> _Problem description_: Your answer should hold exactly the lines from the one with "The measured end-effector" through the final line of the data below, reproduced as written.

> _Data block_:
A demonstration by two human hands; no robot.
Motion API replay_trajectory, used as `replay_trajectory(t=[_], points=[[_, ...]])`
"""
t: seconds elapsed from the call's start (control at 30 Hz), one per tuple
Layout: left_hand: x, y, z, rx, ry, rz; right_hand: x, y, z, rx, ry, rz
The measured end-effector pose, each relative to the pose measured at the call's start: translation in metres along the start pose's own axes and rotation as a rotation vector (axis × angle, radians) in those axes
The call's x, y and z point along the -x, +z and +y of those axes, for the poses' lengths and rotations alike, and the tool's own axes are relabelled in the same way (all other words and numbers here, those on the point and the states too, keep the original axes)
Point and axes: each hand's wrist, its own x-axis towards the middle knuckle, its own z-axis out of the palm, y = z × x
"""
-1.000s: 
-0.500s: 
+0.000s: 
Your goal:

> _Result of this task_:
The measured end-effector pose, each relative to the pose measured at the call's start: translation in metres along the start pose's own axes and rotation as a rotation vector (axis × angle, radians) in those axes
The call's x, y and z point along the -x, +z and +y of those axes, for the poses' lengths and rotations alike, and the tool's own axes are relabelled in the same way (all other words and numbers here, those on the point and the states too, keep the original axes)
Point and axes: each hand's wrist, its own x-axis towards the middle knuckle, its own z-axis out of the palm, y = z × x
"""
-1.000s: 
-0.500s: 
+0.000s: 
Your goal:

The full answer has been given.